> _The problem_
In the data below, find the line containing "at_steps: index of", then set down that line and every later line up to and including the line containing "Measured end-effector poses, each", exactly.

---------- Raw data ----------

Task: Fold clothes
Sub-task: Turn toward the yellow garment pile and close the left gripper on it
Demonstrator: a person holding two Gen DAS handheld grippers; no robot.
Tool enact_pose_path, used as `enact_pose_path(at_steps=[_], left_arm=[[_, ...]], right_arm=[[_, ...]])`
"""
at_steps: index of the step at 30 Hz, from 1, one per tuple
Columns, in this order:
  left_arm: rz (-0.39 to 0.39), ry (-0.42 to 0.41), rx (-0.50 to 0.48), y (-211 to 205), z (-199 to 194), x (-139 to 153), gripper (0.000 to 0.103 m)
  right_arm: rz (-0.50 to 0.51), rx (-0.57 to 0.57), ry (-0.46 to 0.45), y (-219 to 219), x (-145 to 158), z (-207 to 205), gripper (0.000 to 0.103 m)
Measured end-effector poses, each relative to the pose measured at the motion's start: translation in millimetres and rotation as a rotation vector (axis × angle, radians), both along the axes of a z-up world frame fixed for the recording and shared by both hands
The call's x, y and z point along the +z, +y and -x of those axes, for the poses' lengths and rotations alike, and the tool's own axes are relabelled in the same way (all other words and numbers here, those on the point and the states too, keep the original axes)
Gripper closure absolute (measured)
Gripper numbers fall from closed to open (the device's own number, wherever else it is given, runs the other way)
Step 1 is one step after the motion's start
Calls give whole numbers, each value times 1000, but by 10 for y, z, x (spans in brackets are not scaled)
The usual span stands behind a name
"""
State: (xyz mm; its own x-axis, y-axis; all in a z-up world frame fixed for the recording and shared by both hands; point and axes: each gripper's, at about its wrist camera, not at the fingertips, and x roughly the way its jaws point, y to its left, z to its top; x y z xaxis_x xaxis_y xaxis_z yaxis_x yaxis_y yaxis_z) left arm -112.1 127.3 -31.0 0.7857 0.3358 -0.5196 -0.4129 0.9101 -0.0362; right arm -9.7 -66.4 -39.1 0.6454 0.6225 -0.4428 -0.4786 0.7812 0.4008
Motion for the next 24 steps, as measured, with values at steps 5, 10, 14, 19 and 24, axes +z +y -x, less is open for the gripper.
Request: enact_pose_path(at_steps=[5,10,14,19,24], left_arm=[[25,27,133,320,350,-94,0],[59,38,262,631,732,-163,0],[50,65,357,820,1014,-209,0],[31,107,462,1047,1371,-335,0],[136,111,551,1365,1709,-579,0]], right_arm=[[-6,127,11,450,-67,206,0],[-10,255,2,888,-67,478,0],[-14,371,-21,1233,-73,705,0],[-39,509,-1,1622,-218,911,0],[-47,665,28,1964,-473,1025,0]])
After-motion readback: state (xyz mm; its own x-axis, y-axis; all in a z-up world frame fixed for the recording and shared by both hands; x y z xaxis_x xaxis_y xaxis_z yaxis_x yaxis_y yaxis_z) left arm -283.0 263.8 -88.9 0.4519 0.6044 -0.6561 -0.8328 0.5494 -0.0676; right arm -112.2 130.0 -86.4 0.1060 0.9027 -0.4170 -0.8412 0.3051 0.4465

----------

> _Response to the task_
at_steps: index of the step at 30 Hz, from 1, one per tuple
Columns, in this order:
  left_arm: rz (-0.39 to 0.39), ry (-0.42 to 0.41), rx (-0.50 to 0.48), y (-211 to 205), z (-199 to 194), x (-139 to 153), gripper (0.000 to 0.103 m)
  right_arm: rz (-0.50 to 0.51), rx (-0.57 to 0.57), ry (-0.46 to 0.45), y (-219 to 219), x (-145 to 158), z (-207 to 205), gripper (0.000 to 0.103 m)
Measured end-effector poses, each relative to the pose measured at the motion's start: translation in millimetres and rotation as a rotation vector (axis × angle, radians), both along the axes of a z-up world frame fixed for the recording and shared by both hands

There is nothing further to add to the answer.